Mrs. Warren’s Profession

By Reyna Schaechter Everyone makes his or her assumptions before going to see a show. And often, these assumptions are correct. Going into Mrs. Warren’s Profession, my expectation was that I was going to have to sit through a three-hour play revolving around tea and scones. I was wrong. Mostly.

Mrs. Warren’s Profession, by George Bernard Shaw, starts off with an encounter between Vivie Warren and Mr. Praed. Mr. Praed is horrified to discover that Vivie’s prudish tomboy-like disposition is not at all reminiscent of her mother, Mrs. Kitty Warren,’s glamorous charm. Though a bit slow-paced, wordy and sedentary in the beginning, the first interaction firmly establishes Vivie’s character, which would be the basis for all conflict throughout the rest of the show. The show soon picks up pace when the diva-like Mrs. Kitty Warren enters with her “business partner,” Sir George Crofts. An impish Frank Gardner soon comes on with his father, Reverend Samuel Gardner, and teatime commences.

Shaw did a stellar job of writing the play so that not everyone is onstage at the same time, allowing for personal relationships to be made between each character.

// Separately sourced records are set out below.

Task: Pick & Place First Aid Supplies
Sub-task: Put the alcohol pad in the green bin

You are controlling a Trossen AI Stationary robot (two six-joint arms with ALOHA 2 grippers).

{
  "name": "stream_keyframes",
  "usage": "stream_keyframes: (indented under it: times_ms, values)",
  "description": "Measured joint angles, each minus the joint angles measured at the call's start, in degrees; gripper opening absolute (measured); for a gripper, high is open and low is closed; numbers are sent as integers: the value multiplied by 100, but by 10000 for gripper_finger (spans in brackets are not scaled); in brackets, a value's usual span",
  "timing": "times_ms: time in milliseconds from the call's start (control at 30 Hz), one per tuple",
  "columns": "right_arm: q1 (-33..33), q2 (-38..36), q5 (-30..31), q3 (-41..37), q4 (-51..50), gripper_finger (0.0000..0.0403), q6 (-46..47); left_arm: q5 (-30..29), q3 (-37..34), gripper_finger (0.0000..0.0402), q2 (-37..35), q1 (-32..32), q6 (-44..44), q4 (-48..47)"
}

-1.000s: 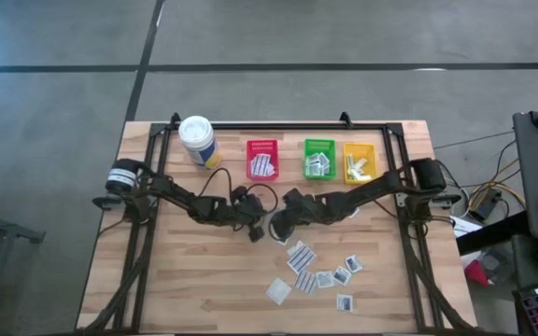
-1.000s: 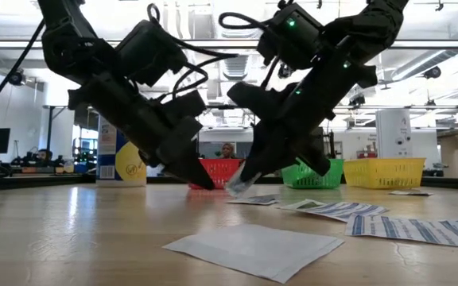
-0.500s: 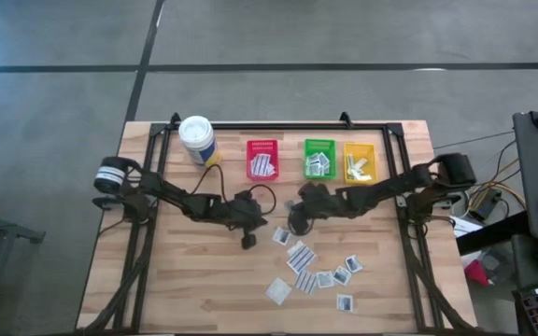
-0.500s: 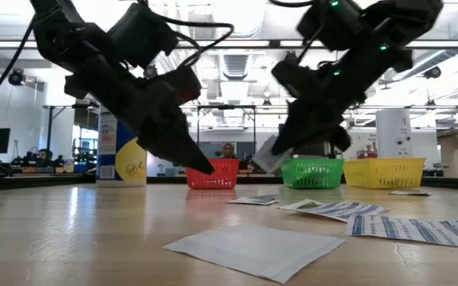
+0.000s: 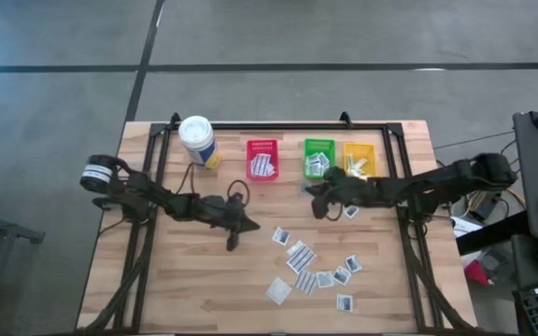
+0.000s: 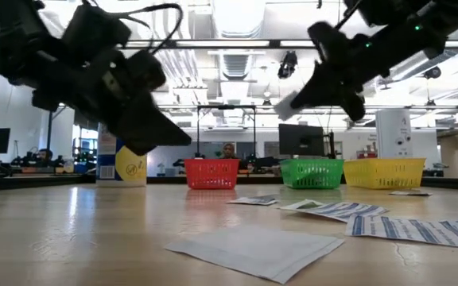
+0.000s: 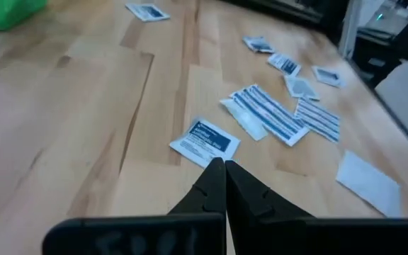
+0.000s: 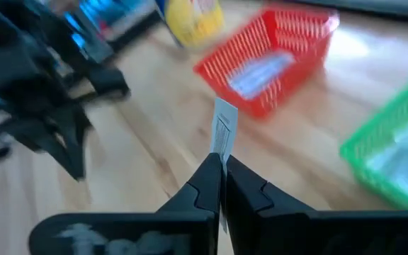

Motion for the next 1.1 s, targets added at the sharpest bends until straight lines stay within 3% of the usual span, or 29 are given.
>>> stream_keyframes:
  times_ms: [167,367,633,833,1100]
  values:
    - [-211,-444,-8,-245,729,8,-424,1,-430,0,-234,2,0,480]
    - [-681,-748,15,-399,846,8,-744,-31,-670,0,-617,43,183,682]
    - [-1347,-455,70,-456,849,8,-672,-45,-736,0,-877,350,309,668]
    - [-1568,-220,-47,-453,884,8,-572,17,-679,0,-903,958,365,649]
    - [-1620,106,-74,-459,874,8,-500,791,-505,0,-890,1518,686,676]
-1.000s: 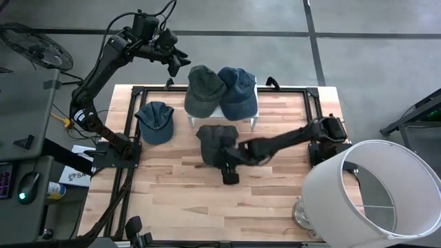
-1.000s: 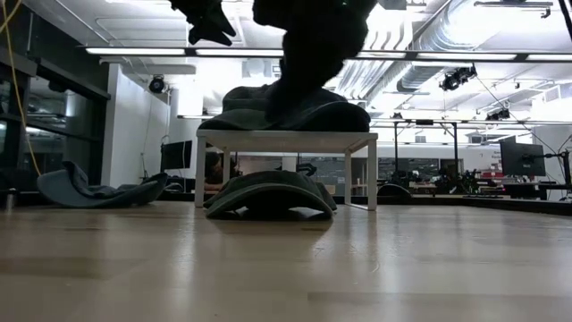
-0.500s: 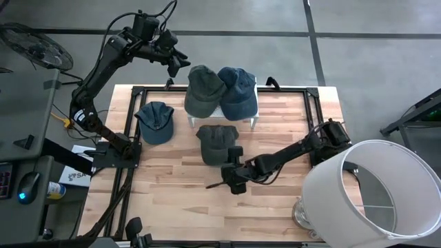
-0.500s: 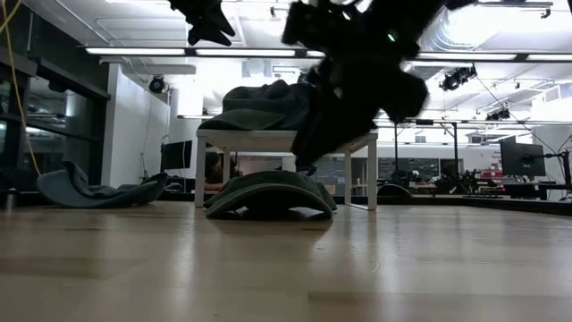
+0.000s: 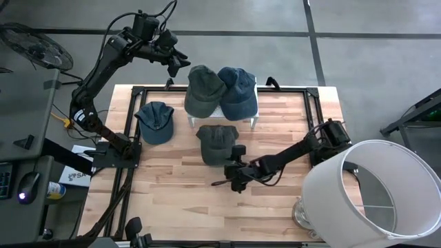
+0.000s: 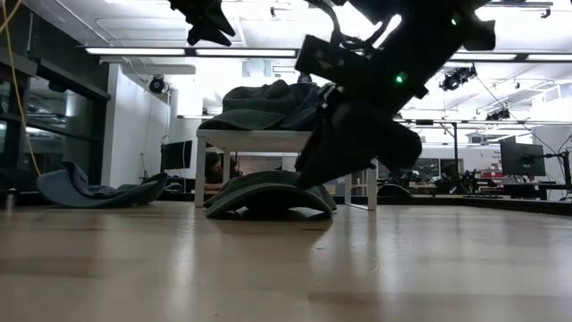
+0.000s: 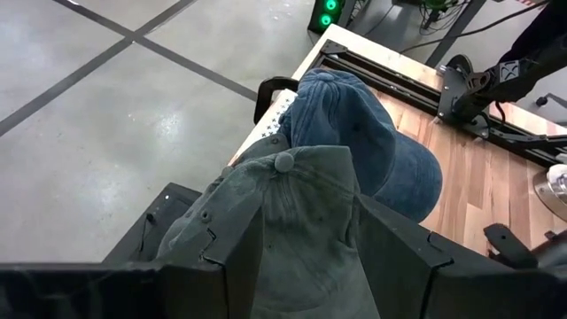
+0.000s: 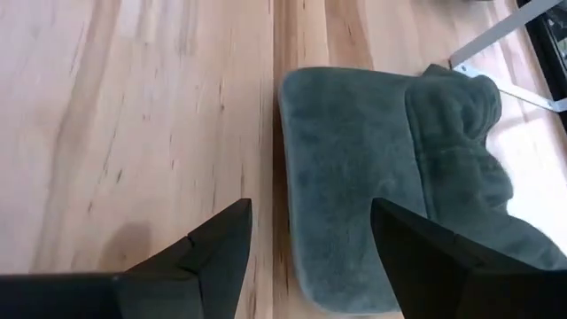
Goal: Pick & Place hat
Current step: Put the gray cap on the shelf
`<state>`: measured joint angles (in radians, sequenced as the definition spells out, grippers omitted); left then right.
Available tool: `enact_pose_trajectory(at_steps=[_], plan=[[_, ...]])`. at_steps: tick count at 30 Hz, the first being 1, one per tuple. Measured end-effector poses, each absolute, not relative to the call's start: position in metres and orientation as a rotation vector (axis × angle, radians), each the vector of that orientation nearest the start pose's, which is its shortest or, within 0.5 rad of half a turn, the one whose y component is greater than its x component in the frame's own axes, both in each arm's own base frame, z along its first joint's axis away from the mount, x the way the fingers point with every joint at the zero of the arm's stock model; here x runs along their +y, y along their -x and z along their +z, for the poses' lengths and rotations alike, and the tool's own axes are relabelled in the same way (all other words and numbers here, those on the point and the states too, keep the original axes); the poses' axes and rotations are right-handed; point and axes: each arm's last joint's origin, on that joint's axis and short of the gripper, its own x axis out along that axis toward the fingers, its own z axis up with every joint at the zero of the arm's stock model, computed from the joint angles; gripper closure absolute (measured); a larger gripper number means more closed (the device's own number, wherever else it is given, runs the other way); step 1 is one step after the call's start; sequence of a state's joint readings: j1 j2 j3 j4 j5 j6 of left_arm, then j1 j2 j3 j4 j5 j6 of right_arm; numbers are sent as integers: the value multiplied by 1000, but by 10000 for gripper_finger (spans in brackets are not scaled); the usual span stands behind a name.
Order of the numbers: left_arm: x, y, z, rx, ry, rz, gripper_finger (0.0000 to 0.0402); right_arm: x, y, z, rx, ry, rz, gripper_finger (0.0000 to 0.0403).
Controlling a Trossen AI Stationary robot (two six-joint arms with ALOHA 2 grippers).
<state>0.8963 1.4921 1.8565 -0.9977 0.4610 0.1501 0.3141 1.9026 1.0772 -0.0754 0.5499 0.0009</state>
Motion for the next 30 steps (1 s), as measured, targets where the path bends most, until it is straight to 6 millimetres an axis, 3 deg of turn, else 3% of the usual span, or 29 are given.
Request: enact_pose_trajectory(at_steps=[10,18,24,30], plan=[[212,-186,455,524,260,382,231,83,-357,123,810,343,-242,178],[213,-186,455,522,263,383,231,75,-358,122,807,337,-277,184],[212,-187,455,522,264,383,231,76,-358,123,802,345,-295,227],[212,-187,455,522,264,383,231,81,-357,124,781,315,-325,306]])
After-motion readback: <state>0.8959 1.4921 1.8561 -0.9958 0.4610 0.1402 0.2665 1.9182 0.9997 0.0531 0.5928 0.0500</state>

For example, during the first act, Vivie and Mrs. Warren leave Mr. Praed and Sir George alone in the garden while they go prepare tea. This man-on-man time establishes camaraderie between the two men. During the second act, Vivie announces that there are only four seats for teatime and therefore, two of the six attendees would constantly have to wait in the parlor. At this point, Vivie and Frank’s amorous relation is exposed.

Act Two is also the act in which the scandal of the play is revealed: Mrs. Warren works as a prostitute. The revelation is slightly tedious and verbose, but with Cherry Jones’ phenomenal portrayal of Mrs. Warren as a blasé survivor, it all works. Sally Hawkins, on the other hand, whose performance as Vivie Warren is her Broadway debut, feels slightly amateur for the role. Her voice is wavering throughout all four acts and she repeats the same stereotypical expressions of bewilderment and disgust over and over again. I was right in assuming that there would be tea and scones. My error was that this was only an insignificant detail in the broader scope of things. Mrs. Warren’s Profession shatters all preexisting notions that the Victorian Era was prim-and-proper. More importantly, it explores how a daughter deals with her mother’s seedy entrepreneurship. Though I would hope that none of you readers can identify with Vivie so closely, I’m sure that you all can say that you occasionally disagree with your parents. What I took away from Mrs. Warren’s Profession is that if we come to a point that we are blatantly ashamed of our parents’ actions, it is best not to follow in their footsteps. In these instances, independence must be sought in order for us not to repeat the same mistakes our parents made. TICKETS: $22 general rush Ÿ American Airlines Theatre, 227 W. 42nd St.